- Data excerpts -
================

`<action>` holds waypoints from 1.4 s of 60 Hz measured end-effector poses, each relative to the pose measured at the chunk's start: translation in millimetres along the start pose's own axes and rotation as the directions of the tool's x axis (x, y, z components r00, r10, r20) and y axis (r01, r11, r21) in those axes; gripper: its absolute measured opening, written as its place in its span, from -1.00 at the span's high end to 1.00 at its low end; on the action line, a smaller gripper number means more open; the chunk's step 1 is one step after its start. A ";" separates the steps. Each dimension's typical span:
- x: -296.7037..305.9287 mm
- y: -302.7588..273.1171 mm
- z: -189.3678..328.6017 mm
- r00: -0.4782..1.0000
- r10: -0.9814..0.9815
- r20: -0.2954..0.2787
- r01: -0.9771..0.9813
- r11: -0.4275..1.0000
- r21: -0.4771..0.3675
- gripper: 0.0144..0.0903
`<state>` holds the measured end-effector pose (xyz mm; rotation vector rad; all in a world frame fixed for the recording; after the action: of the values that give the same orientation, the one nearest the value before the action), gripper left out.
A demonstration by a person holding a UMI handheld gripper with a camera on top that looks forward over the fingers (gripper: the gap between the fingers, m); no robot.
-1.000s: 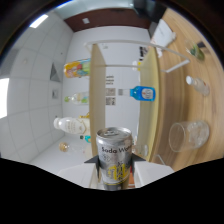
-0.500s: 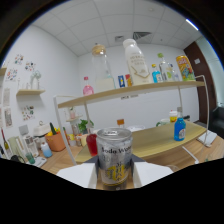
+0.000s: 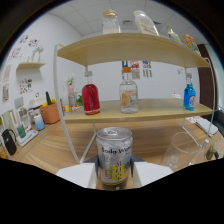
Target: Make me a cup of Mojito.
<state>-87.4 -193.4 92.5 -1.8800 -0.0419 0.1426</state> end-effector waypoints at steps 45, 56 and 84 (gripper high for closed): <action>-13.5 -7.7 -50.0 0.999 0.005 0.041 -0.003 0.998 -0.067 -0.86; -4.9 -26.2 -102.3 1.000 -0.012 -0.004 0.011 0.991 -0.132 -0.86; 91.2 -6.7 -179.0 0.987 -0.086 -0.137 0.044 0.959 -0.281 -0.88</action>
<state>24.8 -351.5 145.9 -2.1620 -0.0230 -0.0518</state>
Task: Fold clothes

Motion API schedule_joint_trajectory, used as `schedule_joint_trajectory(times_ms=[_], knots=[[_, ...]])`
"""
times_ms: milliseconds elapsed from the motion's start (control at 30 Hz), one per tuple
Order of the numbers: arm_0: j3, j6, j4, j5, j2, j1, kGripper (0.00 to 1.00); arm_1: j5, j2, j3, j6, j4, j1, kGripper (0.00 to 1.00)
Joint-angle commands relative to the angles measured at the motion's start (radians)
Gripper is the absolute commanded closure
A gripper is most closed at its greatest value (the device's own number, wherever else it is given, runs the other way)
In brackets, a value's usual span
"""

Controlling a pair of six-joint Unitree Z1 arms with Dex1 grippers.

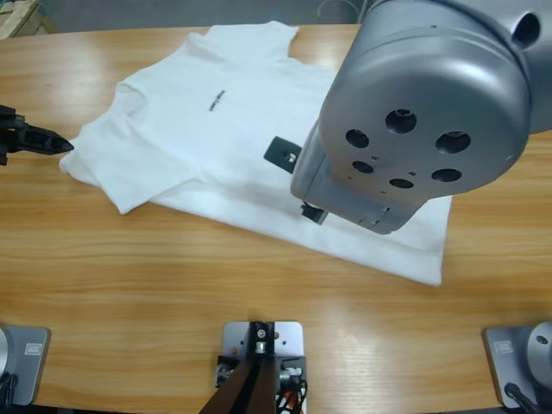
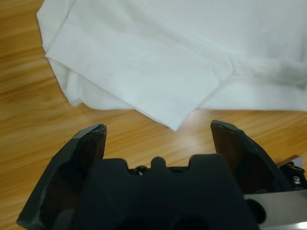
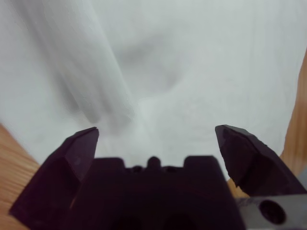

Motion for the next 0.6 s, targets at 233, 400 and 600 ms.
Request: schedule_joint_trajectory(times_ms=[233,400,600], knots=[[0.000,0.006,0.016,0.025,-0.001,-0.007,0.161,0.055,0.089,0.007,0.011,-0.029,0.013,0.000],[0.000,0.006,0.015,0.026,0.000,-0.007,0.161,0.059,0.104,0.008,0.002,-0.033,0.015,0.000],[0.000,0.006,0.014,0.028,0.003,-0.007,0.161,0.053,0.121,0.008,-0.001,-0.038,0.015,0.000]])
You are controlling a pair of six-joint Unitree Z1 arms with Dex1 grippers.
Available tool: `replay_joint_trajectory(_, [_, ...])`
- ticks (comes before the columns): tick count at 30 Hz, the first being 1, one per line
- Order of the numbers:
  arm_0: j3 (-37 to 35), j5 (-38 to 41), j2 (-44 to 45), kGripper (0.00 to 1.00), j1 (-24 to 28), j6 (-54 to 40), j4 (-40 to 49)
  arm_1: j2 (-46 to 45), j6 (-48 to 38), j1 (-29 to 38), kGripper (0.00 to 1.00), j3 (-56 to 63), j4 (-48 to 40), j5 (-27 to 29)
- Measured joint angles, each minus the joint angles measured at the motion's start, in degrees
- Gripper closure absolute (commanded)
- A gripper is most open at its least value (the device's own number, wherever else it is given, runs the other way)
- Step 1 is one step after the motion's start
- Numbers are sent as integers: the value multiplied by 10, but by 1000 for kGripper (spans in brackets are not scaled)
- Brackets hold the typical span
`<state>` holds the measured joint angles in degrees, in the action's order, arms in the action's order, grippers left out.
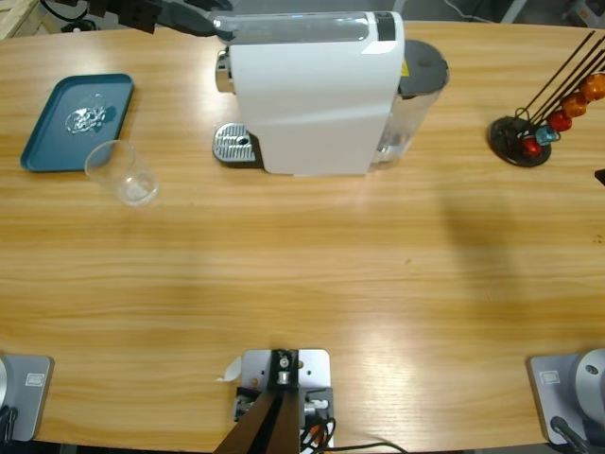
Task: Pour coffee
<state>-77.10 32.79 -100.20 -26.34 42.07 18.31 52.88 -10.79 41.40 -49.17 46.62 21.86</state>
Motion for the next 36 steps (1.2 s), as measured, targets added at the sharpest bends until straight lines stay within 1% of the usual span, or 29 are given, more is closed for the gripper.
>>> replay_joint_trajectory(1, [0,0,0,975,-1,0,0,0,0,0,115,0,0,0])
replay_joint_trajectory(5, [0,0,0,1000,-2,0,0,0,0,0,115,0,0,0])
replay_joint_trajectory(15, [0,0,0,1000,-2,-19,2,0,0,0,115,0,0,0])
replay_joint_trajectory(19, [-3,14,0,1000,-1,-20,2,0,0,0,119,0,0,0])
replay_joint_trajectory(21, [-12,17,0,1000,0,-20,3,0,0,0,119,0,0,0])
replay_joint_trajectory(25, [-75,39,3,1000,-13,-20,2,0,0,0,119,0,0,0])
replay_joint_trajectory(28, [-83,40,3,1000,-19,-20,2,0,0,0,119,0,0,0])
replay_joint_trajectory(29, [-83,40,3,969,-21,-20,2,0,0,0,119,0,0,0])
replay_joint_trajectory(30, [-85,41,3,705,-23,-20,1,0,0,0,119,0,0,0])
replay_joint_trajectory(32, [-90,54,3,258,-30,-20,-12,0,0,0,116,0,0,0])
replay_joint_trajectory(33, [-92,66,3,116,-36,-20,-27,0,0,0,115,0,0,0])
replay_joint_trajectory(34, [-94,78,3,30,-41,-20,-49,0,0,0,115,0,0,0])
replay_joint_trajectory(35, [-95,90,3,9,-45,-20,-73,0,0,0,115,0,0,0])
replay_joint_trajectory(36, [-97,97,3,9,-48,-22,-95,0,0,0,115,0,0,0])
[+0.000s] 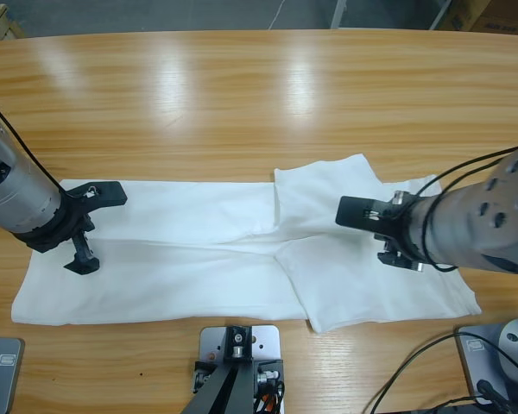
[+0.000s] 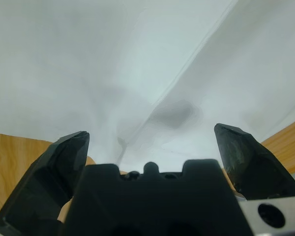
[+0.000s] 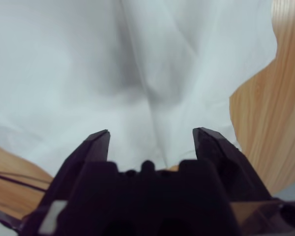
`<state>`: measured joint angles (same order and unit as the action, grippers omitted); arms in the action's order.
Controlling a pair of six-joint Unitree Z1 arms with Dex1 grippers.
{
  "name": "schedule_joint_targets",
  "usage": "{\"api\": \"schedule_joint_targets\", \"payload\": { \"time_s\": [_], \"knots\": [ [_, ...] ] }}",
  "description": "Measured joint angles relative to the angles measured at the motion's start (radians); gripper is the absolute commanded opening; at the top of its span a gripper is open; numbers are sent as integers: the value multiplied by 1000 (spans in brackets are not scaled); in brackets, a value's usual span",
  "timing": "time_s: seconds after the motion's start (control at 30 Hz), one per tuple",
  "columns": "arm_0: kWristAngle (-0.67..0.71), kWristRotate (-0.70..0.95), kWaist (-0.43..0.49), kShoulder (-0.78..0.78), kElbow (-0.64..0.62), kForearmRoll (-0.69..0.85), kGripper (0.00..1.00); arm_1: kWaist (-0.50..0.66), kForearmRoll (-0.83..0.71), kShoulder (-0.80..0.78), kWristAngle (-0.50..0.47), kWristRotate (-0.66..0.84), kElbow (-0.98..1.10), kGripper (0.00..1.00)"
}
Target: Fold clothes
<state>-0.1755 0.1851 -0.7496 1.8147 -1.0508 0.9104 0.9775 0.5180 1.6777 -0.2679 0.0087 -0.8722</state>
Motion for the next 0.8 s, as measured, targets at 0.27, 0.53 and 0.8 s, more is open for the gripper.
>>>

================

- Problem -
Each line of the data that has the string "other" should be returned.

- Reply -
A gripper is most closed at its greatest value (the device's own number, wherever else it is given, runs the other way)
- A gripper is most open at its least value (the device's own number, wherever else it is given, runs the other way)

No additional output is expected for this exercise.